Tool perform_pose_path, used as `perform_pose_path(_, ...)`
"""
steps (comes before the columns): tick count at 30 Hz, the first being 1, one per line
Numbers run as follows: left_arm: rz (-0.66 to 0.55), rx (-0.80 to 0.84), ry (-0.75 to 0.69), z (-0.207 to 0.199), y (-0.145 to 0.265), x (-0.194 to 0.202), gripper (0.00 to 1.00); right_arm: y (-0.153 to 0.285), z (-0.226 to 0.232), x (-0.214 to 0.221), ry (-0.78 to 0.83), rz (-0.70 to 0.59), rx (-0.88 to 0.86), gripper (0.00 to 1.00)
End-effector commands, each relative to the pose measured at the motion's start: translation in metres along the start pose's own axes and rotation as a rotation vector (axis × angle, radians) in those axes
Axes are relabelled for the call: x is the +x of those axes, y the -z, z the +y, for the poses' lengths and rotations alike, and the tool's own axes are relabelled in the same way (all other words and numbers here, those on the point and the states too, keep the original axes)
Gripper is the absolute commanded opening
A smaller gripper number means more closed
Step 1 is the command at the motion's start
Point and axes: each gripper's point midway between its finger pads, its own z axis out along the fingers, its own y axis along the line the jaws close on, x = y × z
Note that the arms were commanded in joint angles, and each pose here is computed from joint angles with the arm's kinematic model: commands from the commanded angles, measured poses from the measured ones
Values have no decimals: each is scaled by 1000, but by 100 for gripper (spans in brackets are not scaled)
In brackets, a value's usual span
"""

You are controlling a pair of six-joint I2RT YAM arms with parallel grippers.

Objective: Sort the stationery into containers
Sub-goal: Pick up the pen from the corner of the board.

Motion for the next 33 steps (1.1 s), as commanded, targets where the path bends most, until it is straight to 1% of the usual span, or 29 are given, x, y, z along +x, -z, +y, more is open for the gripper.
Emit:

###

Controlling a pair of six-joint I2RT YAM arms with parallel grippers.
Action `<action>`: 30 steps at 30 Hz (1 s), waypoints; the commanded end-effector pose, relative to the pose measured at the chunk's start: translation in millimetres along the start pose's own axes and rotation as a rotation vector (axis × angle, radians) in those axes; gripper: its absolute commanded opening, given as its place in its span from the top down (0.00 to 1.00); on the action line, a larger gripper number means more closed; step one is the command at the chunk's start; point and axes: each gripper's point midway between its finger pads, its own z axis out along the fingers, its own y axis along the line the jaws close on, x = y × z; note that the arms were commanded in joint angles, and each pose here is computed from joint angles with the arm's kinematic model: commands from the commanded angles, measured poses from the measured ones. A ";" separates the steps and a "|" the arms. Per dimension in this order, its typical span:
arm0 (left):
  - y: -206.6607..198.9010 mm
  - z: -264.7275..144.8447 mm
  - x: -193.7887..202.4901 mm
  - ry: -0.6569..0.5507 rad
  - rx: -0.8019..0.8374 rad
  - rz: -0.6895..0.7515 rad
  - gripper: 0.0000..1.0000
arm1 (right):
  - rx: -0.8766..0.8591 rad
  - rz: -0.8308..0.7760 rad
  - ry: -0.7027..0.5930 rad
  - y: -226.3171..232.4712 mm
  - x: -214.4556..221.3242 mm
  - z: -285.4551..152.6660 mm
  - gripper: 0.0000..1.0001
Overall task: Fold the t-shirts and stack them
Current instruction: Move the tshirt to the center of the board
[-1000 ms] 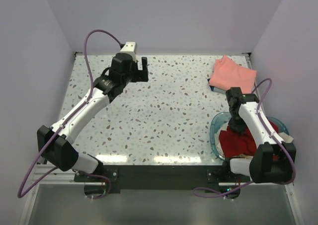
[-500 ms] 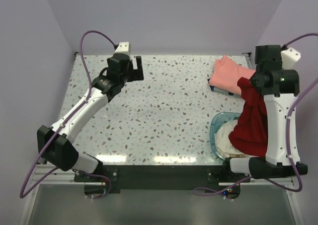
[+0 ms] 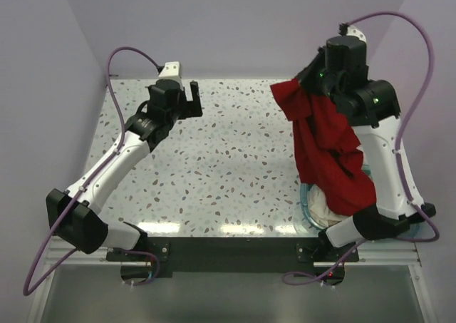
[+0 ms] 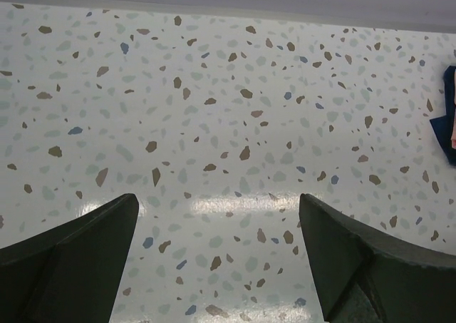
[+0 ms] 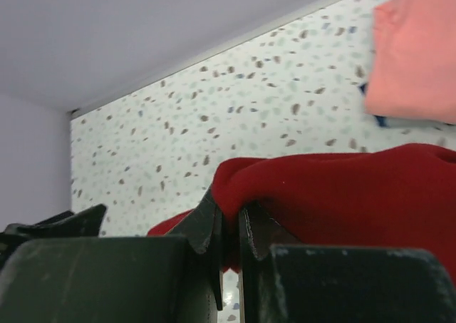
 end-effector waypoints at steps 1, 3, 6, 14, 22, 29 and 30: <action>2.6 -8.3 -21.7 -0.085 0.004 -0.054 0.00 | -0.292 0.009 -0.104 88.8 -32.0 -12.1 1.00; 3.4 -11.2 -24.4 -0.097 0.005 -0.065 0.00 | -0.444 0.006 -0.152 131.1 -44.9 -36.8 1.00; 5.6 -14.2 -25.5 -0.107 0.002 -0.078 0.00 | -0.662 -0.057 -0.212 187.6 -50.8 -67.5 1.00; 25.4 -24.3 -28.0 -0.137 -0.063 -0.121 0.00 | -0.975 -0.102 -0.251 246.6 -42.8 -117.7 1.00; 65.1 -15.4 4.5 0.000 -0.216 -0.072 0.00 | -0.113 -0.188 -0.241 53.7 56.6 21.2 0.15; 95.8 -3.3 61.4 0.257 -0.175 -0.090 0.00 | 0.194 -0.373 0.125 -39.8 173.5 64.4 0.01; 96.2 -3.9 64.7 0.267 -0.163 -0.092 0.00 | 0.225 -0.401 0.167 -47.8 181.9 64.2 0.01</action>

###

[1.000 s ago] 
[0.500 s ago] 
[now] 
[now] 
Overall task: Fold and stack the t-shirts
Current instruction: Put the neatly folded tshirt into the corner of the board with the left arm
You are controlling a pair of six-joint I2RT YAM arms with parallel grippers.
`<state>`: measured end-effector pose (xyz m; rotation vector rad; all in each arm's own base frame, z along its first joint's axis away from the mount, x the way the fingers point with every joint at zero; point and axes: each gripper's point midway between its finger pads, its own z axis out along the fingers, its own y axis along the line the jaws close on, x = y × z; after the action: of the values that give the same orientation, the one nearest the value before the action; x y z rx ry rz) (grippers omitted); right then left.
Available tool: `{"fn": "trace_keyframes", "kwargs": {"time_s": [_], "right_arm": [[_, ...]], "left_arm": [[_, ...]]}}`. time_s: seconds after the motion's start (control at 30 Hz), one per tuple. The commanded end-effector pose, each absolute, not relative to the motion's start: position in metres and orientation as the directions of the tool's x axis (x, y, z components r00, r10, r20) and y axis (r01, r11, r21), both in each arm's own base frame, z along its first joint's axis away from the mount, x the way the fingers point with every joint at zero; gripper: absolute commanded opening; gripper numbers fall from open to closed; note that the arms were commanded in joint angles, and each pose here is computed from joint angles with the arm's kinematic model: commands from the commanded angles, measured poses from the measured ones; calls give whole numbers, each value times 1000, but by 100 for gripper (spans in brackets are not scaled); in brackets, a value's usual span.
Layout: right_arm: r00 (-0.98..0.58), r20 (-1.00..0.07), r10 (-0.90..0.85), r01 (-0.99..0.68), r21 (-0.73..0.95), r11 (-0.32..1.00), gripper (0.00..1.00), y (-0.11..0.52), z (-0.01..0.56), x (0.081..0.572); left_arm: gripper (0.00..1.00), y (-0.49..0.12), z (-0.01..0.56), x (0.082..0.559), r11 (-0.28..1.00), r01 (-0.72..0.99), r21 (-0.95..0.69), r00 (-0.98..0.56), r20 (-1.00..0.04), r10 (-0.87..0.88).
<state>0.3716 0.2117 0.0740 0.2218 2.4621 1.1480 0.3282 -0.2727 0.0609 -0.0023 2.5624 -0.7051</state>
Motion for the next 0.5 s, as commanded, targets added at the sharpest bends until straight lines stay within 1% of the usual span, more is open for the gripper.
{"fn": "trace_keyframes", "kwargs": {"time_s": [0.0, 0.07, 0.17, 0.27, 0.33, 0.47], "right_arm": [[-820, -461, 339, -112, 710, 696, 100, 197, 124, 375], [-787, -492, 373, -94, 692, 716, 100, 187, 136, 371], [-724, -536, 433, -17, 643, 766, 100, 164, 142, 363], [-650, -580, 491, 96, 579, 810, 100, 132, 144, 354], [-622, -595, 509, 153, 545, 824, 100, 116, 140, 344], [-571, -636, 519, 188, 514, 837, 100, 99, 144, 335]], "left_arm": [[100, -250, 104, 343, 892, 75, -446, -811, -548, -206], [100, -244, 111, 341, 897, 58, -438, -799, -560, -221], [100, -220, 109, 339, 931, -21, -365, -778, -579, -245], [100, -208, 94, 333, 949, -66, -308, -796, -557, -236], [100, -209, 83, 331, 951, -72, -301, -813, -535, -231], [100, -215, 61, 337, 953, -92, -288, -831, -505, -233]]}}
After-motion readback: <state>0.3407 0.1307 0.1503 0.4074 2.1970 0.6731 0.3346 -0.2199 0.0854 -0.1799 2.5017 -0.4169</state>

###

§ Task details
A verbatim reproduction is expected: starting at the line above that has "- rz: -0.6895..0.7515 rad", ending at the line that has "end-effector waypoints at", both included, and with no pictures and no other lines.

§ Answer section
  - rz: -0.6895..0.7515 rad
  - gripper: 0.0000..1.0000
arm1 (right):
  - rx: -0.8766..0.8591 rad
  - rz: -0.8308..0.7760 rad
  - ry: -0.7027..0.5930 rad
  - y: -226.3171..232.4712 mm
  - x: -214.4556..221.3242 mm
  - z: -285.4551..152.6660 mm
  - gripper: 0.0000..1.0001
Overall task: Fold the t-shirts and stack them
Current instruction: Move the tshirt to the center of the board
[-1000 ms] 
[-500 ms] 
[+0 ms] 
[+0 ms] 
[+0 ms] 
 end-effector waypoints at steps 1, 3, 6, 14, 22, 29 and 30: <action>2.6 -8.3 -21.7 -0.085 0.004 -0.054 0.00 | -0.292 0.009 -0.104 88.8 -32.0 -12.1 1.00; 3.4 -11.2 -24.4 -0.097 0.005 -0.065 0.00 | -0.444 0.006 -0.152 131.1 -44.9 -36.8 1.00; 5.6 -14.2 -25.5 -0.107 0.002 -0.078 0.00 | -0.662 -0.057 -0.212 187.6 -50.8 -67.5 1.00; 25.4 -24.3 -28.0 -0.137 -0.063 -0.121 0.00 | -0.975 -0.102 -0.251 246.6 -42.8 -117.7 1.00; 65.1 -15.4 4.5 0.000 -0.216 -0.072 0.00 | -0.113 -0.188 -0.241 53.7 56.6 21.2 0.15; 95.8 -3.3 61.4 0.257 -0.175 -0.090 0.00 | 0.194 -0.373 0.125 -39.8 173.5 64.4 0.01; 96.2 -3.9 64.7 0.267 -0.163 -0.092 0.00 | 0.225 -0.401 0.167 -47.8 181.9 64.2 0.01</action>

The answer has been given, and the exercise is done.